BEGIN Information shown

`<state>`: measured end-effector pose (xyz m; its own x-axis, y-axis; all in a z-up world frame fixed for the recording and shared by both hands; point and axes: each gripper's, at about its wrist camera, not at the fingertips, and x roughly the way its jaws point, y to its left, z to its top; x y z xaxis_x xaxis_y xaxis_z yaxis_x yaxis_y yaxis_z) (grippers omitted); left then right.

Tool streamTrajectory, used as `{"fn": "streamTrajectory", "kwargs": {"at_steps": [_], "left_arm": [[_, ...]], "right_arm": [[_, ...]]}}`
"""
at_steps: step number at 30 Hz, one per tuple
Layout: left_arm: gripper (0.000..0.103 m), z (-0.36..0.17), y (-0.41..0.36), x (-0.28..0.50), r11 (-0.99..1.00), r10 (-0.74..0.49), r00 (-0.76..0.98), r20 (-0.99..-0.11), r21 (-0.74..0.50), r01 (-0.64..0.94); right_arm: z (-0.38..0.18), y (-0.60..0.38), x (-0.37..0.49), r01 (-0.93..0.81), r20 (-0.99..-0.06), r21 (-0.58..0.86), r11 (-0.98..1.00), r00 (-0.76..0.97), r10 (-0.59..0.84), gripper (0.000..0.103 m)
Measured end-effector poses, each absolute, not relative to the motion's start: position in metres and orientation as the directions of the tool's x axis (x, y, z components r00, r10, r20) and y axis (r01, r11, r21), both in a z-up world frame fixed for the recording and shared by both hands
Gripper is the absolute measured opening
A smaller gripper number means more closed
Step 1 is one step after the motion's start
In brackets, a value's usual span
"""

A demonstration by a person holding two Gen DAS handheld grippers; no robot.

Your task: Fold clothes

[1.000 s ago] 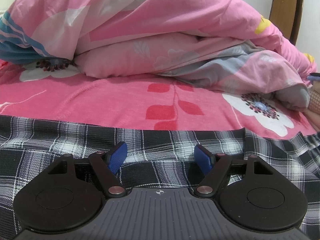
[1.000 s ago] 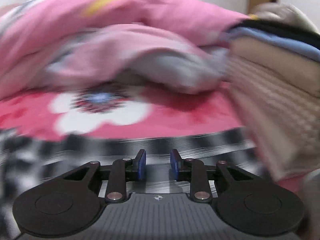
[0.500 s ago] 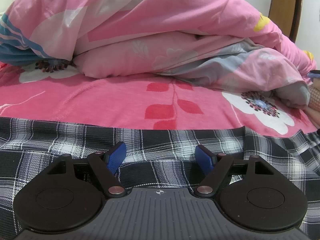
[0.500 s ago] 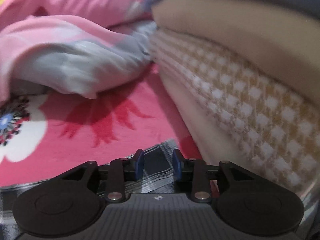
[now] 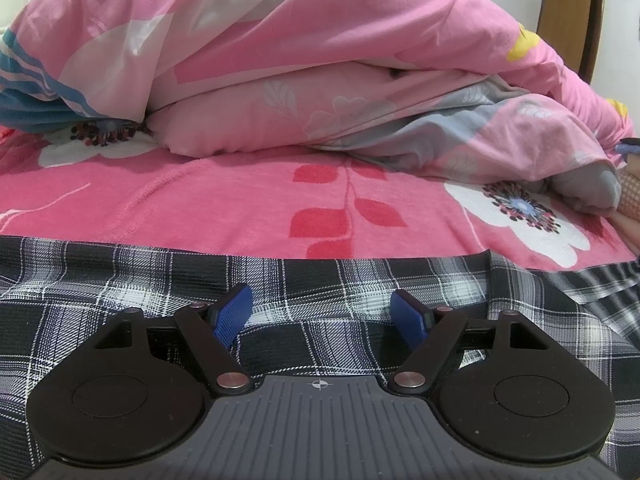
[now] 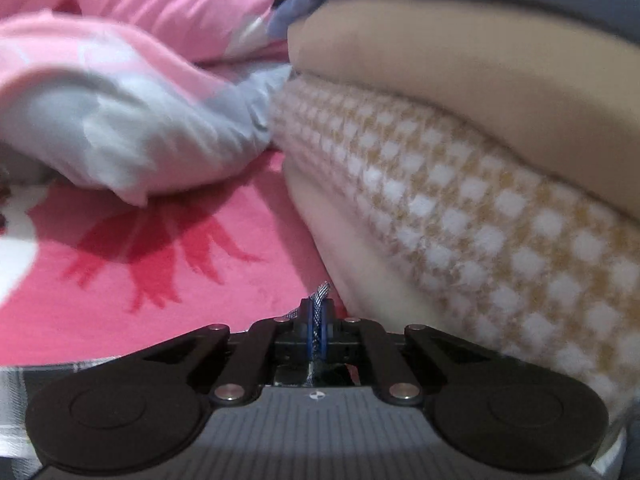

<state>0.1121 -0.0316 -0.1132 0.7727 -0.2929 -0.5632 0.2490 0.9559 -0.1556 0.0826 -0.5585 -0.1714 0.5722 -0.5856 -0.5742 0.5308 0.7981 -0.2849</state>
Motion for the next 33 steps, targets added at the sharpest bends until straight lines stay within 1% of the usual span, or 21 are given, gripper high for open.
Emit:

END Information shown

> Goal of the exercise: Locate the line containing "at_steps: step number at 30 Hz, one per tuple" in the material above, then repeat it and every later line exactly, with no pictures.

> The completed task:
at_steps: step number at 30 Hz, one per tuple
Layout: left_arm: gripper (0.000..0.103 m), z (-0.36..0.17), y (-0.41..0.36), x (-0.28..0.50), r11 (-0.99..1.00), r10 (-0.74..0.49), r00 (-0.76..0.98), r20 (-0.99..-0.11), r21 (-0.74..0.50), r01 (-0.64..0.94); right_arm: z (-0.38..0.18), y (-0.60..0.38), x (-0.37..0.49), r01 (-0.93..0.81), r20 (-0.99..-0.06), r21 (-0.58..0.86), r11 (-0.98..1.00), r00 (-0.76..0.97), r10 (-0.59..0.84), gripper (0.000..0.103 m)
Measured end-effector poses, each absolute, not relative to the motion's start: position in metres and orientation as the directions of the tool's x axis (x, y, z components r00, r10, r20) and y axis (r01, r11, r21), both in a z-up world frame fixed for the recording and shared by both hands
Gripper is the absolute measured opening
A smaller gripper number means more closed
Step 1 is one step after the motion's start
In brackets, a value's usual span
"""

A demonstration by a person holding two Gen DAS handheld grippers; no robot.

Your task: Fold clothes

[1.000 s ago] 
[1.000 s ago] 
[0.500 s ago] 
[0.500 s ago] 
[now] 
[now] 

<state>0.1121 -0.0316 -0.1132 0.7727 -0.2929 -0.5632 0.2490 0.9559 -0.1556 0.0826 -0.5585 -0.1714 0.5722 -0.5856 -0.5742 0.5308 0.7981 -0.2849</state>
Motion for the next 33 steps, targets added at the sharpest bends until straight lines stay within 1% of the usual span, or 21 are given, gripper high for open.
Emit:

The output is complete, and nothing more is needed.